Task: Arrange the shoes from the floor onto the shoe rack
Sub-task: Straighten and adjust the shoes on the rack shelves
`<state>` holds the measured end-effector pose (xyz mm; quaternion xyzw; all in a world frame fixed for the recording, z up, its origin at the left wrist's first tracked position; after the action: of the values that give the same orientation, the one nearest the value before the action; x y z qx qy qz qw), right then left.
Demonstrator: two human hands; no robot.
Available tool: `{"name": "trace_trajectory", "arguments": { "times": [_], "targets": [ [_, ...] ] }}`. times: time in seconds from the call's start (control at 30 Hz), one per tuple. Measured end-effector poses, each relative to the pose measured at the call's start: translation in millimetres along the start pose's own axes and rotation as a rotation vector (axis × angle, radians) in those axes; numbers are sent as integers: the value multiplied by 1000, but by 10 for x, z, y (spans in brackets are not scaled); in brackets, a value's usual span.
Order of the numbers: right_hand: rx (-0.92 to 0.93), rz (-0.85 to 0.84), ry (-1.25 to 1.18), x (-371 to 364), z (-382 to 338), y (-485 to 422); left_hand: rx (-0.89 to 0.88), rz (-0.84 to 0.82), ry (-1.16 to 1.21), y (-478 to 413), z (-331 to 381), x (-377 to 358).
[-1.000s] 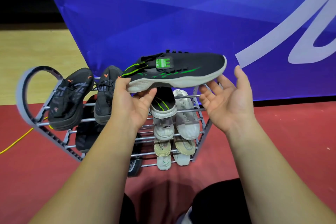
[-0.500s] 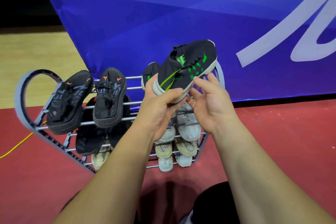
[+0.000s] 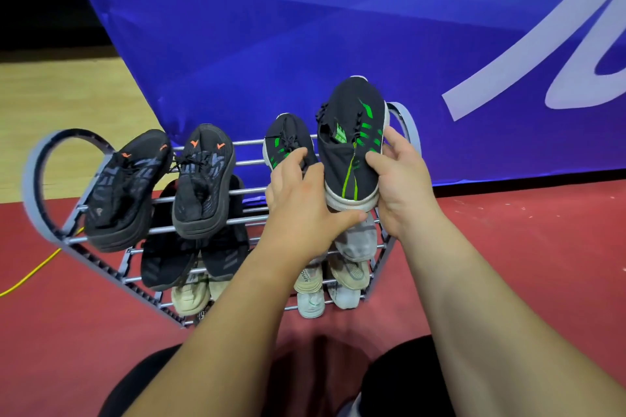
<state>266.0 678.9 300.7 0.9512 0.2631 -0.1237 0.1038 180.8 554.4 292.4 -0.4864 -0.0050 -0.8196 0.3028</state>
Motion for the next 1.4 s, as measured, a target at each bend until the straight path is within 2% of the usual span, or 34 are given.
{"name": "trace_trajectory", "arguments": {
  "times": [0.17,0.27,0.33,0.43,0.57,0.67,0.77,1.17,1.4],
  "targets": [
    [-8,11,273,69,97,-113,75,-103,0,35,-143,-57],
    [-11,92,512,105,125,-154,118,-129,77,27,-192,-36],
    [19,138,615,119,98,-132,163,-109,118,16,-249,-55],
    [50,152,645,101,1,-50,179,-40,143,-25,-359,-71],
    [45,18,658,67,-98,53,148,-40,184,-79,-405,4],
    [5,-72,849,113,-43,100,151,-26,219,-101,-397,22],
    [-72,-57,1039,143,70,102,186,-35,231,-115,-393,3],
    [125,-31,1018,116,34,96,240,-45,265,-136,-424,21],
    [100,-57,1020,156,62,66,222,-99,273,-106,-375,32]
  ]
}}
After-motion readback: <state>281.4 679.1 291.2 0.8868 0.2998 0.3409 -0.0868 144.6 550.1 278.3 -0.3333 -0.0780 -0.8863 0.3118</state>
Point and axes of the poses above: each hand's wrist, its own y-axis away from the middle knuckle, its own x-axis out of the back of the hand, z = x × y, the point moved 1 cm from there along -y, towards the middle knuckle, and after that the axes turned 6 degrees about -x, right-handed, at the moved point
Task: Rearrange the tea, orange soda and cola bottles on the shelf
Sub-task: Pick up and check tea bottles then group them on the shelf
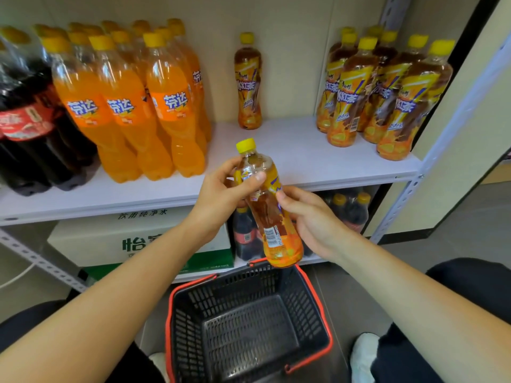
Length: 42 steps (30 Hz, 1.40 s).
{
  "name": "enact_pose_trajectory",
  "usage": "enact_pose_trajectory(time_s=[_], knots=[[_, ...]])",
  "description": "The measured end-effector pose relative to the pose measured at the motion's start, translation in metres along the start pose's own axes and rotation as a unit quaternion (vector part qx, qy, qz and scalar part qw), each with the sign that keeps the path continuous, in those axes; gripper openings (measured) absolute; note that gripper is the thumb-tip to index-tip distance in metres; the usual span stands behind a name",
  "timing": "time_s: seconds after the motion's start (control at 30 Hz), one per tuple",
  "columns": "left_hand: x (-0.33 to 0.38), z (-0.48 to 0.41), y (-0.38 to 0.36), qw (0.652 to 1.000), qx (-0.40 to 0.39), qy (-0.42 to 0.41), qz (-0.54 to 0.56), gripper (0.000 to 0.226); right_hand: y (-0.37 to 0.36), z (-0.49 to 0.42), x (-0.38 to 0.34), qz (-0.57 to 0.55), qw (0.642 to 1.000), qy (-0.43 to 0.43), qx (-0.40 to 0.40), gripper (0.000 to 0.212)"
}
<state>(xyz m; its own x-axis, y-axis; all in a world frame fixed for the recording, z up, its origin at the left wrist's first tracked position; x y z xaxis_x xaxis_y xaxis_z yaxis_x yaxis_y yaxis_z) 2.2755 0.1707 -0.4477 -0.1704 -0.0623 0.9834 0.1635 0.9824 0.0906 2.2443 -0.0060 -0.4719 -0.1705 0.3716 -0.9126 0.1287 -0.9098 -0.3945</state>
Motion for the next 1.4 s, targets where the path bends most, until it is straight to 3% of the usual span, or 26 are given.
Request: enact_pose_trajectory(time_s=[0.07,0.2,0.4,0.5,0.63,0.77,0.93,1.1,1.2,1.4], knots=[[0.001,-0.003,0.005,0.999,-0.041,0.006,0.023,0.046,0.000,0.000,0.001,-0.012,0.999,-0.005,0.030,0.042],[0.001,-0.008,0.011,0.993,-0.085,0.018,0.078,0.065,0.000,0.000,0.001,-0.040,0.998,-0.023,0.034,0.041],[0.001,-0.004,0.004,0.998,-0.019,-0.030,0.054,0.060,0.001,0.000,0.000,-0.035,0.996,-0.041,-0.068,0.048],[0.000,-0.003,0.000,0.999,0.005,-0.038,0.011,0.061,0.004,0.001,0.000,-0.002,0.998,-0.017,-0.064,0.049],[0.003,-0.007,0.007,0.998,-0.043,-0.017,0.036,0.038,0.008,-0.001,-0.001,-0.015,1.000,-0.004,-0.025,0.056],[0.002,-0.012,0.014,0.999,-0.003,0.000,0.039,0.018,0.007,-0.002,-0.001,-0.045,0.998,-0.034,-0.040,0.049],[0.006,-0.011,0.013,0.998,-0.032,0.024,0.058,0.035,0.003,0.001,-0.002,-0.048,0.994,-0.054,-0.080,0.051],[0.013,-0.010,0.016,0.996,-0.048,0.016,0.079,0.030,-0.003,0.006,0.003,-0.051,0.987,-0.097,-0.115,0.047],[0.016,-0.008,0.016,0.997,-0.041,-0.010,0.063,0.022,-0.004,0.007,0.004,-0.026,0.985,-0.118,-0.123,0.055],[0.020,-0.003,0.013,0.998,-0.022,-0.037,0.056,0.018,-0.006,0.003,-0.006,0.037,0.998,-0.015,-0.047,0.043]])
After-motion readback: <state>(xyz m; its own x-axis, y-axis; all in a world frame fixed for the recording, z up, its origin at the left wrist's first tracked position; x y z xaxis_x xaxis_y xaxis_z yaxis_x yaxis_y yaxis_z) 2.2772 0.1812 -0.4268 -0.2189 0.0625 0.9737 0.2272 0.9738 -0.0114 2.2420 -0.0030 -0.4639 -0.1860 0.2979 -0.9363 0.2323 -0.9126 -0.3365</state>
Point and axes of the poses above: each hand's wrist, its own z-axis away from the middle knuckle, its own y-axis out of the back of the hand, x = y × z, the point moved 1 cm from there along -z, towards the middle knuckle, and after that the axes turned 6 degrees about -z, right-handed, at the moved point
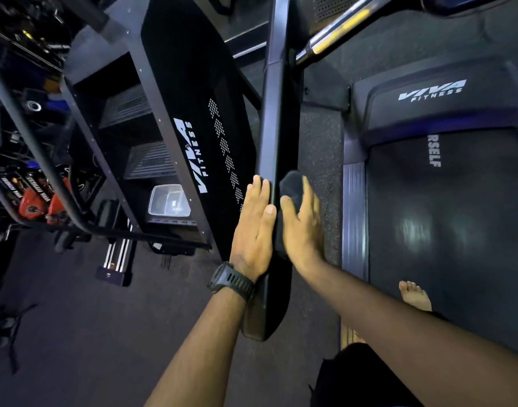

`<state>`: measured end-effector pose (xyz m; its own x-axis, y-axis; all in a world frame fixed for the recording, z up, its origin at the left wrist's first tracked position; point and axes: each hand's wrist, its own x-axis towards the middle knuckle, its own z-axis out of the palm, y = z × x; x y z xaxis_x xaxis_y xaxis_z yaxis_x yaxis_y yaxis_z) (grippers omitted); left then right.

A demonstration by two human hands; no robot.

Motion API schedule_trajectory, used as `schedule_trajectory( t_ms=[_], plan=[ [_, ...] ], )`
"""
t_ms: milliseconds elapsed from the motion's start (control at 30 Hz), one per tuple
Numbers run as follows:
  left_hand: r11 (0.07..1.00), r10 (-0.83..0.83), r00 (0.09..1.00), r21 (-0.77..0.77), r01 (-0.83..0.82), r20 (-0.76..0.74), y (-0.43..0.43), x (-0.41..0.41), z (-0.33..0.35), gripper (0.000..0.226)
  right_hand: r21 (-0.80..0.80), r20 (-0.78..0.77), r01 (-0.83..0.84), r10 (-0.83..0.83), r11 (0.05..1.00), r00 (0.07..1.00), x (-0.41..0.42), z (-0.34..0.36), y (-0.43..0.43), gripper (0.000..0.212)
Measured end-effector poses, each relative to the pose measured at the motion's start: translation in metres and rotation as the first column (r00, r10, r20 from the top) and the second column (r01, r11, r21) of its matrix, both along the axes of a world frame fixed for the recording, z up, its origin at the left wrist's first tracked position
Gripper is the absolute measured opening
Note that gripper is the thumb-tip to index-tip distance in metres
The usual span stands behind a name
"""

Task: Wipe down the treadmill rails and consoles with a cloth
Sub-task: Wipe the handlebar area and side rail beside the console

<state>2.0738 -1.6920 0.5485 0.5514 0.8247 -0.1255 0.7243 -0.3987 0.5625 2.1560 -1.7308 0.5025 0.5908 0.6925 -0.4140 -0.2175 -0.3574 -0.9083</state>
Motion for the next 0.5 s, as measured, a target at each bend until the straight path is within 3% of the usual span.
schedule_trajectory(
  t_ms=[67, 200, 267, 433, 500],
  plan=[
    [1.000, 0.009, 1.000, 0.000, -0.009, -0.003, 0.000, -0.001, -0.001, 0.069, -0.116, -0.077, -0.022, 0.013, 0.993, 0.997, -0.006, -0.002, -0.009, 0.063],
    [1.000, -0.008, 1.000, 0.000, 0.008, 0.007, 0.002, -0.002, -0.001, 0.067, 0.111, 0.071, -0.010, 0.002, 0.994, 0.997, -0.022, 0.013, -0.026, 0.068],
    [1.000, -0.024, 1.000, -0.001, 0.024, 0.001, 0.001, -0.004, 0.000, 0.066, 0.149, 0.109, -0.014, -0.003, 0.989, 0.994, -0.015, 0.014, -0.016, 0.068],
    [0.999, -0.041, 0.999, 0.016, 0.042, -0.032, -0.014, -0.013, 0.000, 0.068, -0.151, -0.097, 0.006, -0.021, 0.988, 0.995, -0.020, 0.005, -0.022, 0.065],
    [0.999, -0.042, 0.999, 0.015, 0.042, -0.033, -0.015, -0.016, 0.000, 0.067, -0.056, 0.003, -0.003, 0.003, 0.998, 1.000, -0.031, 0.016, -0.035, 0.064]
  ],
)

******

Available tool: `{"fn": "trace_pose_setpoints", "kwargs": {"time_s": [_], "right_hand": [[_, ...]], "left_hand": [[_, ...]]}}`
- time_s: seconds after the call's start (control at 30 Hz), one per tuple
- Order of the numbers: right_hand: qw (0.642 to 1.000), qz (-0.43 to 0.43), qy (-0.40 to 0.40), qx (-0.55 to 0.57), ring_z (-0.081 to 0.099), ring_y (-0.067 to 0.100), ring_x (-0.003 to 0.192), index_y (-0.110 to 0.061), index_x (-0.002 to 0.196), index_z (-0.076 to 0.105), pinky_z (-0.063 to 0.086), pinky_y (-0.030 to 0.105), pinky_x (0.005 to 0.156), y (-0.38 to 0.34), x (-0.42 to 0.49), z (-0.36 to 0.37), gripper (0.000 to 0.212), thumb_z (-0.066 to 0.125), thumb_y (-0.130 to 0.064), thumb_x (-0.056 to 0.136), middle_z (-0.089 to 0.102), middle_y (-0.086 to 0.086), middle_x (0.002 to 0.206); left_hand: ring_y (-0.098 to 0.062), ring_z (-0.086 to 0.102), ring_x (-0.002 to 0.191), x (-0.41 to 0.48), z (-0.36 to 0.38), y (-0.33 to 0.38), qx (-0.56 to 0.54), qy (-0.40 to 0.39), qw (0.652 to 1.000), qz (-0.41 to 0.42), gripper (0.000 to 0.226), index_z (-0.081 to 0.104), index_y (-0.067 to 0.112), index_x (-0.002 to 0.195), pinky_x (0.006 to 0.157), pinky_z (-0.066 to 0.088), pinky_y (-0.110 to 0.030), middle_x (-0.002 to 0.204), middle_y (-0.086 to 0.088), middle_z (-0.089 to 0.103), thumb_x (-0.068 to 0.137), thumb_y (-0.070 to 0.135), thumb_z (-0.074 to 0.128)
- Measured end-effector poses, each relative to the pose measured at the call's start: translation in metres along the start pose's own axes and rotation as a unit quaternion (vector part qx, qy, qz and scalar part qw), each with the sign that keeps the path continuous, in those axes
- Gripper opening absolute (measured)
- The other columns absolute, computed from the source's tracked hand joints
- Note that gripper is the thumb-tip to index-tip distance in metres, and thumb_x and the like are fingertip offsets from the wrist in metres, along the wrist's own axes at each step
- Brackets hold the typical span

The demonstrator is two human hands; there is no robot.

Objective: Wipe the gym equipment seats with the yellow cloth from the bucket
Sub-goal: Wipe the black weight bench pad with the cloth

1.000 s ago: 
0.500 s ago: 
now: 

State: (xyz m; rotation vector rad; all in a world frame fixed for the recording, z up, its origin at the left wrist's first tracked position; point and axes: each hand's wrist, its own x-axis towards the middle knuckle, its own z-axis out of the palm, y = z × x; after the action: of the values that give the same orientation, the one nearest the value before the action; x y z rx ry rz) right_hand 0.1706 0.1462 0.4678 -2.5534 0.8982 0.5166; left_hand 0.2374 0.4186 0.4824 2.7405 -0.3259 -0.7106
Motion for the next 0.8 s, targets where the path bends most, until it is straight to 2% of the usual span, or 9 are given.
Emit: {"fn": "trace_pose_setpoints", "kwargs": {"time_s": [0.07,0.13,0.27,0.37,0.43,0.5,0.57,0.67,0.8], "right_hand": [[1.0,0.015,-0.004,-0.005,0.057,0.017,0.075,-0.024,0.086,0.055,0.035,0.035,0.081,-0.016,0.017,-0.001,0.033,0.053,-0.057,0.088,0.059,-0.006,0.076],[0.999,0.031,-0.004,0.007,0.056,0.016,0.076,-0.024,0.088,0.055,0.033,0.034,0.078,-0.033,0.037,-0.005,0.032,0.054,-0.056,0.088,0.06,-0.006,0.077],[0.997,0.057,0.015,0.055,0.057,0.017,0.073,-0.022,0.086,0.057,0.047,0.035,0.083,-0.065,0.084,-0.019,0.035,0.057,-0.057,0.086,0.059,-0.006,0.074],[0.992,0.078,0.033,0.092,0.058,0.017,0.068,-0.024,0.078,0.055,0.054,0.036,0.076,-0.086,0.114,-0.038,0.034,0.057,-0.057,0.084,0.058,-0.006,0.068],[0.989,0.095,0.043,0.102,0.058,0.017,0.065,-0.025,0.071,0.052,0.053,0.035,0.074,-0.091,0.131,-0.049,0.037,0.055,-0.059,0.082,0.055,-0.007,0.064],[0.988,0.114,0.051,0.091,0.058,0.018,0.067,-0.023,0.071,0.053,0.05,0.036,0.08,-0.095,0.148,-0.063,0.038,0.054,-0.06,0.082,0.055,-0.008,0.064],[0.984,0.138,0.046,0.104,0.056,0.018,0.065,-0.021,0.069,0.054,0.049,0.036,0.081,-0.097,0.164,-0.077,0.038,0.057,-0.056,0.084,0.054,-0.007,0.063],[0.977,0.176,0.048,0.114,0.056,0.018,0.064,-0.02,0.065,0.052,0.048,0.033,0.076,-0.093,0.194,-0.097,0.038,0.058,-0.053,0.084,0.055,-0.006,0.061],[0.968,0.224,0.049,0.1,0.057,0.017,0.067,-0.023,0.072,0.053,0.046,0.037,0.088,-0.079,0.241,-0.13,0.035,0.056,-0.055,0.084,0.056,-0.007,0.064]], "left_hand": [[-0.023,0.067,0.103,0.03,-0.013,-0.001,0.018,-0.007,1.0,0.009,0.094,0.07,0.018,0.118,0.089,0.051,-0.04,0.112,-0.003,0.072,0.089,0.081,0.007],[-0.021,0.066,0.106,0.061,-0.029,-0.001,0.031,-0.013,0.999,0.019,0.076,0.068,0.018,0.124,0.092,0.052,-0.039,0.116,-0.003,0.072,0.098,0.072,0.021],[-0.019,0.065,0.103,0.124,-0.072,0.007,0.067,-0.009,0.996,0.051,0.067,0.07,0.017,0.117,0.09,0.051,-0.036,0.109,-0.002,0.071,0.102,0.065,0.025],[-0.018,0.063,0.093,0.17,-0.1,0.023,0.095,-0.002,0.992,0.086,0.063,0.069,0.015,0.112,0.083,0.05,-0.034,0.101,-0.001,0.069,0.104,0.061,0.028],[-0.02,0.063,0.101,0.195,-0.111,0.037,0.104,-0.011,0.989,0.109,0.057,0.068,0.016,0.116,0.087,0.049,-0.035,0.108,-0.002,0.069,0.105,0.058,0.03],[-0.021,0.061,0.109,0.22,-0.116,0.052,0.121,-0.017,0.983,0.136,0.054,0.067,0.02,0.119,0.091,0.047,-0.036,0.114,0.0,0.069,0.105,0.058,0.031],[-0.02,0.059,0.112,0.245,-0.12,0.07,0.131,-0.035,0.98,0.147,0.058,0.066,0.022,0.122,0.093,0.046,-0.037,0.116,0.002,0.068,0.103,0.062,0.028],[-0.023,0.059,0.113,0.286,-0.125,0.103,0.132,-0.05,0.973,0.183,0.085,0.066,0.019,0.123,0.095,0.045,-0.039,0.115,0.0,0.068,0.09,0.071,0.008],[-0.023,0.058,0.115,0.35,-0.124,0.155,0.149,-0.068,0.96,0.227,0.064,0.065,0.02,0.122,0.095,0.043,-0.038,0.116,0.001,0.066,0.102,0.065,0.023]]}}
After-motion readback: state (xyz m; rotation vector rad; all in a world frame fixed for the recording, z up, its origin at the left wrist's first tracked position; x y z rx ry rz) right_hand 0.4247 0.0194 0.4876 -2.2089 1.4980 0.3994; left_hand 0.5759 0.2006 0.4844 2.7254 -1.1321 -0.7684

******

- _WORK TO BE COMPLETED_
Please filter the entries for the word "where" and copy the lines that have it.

- _WRITTEN RESPONSE_
Motion for the next 1.4 s, targets where the path bends most, until it is straight to 3% of the usual span, or 26 are given.
Motion for the next 0.8 s, targets where the path bends most, until it is straight to 2% of the usual span, or 9 are given.

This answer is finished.